Despite all of the understandable loom and doom, I believe, my personal opinion and remember again, I am speaking as a private citizen now, no longer in the government. My personal opinion is that the international community has, in fact, begun to turn the corner on international terrorism. At least as it has manifested itself so far. It will be a generational effort, much as the Cold War was, but we have made real strides. For example, after 9/11 the first step was very clear. Afghanistan. In no other place on earth could Bin Laden and Al-Qaeda in effect rent so much territory in such an open and secure way from something resembling a government. Our military and other agencies of the government and other agencies played a very important role in this, even though what you saw on CNN was primarily the military. Cleaned out Al-Qaeda training bases, laboratories for making chemical and biological weapons, safe houses for planning and carrying out attacks. Seized massive quantities, massive, mountains of documents, computer hard drives and things. Killed or captured large numbers of Al-Qaeda operatives.
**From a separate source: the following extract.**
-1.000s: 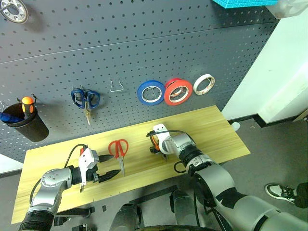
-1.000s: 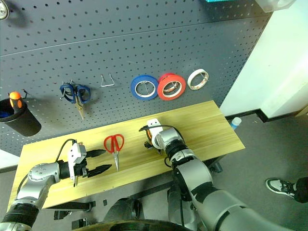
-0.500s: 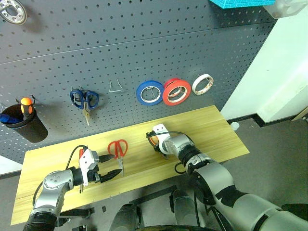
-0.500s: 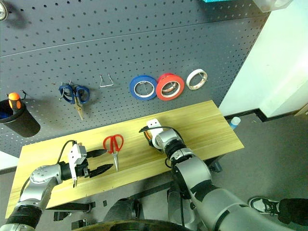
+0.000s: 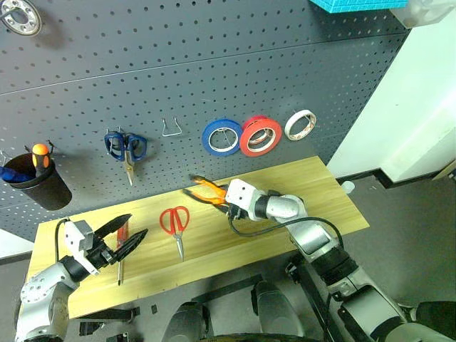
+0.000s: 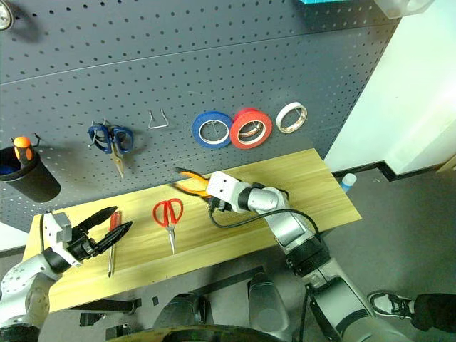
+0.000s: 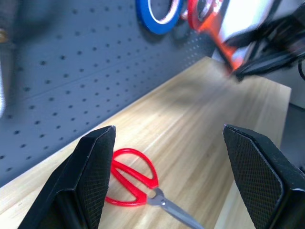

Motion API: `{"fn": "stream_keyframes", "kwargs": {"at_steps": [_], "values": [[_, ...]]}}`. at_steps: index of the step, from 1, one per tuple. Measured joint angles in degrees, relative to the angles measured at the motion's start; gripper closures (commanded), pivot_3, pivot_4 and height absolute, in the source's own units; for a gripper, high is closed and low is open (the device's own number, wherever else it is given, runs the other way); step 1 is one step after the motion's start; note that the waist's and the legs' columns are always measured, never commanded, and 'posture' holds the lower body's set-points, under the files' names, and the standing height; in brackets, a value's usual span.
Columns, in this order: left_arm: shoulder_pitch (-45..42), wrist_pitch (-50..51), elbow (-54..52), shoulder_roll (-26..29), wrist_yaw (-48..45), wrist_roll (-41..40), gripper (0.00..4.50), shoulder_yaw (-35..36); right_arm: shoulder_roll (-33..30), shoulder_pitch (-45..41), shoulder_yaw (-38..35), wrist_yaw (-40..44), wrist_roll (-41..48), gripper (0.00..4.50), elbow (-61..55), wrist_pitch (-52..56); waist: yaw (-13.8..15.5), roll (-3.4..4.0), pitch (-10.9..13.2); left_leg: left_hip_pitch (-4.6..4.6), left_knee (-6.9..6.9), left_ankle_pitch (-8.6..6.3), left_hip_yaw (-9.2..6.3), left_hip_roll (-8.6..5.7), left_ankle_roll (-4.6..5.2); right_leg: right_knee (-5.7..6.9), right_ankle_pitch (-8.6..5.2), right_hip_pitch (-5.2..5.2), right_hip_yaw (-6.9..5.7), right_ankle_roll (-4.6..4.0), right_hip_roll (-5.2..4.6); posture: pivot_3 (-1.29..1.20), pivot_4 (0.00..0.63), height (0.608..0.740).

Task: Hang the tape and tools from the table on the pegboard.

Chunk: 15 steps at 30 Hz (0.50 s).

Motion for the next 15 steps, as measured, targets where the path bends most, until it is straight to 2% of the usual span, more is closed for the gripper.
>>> {"fn": "stream_keyframes", "kwargs": {"at_steps": [4,8,12,15], "values": [[-3.4,-4.1,0.8,-2.6,1.3,0.3,0.73,0.9,5.6,-8.3,-2.2,-0.2,3.0,2.42,0.2,1.6,0.3,-0.02,0.0,-0.05,0.14,0.07,0.0,0.0,-0.13,-0.02,0.2,-0.01,0.0,-0.28,0.01,-0.08,0.077,0.738],[-9.3,-8.6,2.3,-5.3,2.9,0.3,0.73,1.4,15.4,-20.8,-7.7,-5.0,6.9,2.42,3.6,2.2,0.2,-0.08,0.0,-0.03,-0.03,0.13,-0.06,0.15,-0.24,0.0,0.28,-0.12,-0.02,-0.41,0.16,-0.08,0.071,0.738],[-13.6,-12.8,3.7,-9.0,4.2,0.2,0.73,1.9,21.0,-28.8,-12.8,-8.7,10.8,2.42,12.8,1.6,0.2,-0.23,-0.2,-0.05,-0.1,0.14,-0.07,0.18,-0.26,-0.01,0.32,-0.16,-0.04,-0.47,0.17,-0.08,0.069,0.738],[-15.8,-14.7,3.5,-12.1,6.2,0.2,0.73,1.6,22.6,-32.3,-15.7,-10.6,11.6,2.42,22.2,1.1,0.1,-0.27,-0.2,-0.12,-0.11,0.14,-0.05,0.17,-0.27,-0.06,0.32,-0.21,-0.03,-0.46,0.17,-0.07,0.069,0.738]]}}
Back home however, the U.S. government of September 12, 2001 did not communicate information and intelligence inside well enough. Not within individual agencies and not among agencies of the government. Along with Afghanistan, this was an obvious fix that had to be made. By the time I returned to Washington in the summer of 2002, less than a year after 9/11, the Washington Interagency Community and I think you all understand what I mean about that, the cooperative group of the various key agencies – State, CIA, Defense, FBI, and others. The Interagency Community was doing much better. In fact, I was really struck by the spirit of cooperation inside the house by the key counterterrorism people, my counterparts in the agencies. Huge strides have been made since then including such steps as the creation of the National Counterterrorism Center – NCTC, to fuse intelligence from across the U.S. government and local and state authorities and foreign governments. The next step also was fairly obvious.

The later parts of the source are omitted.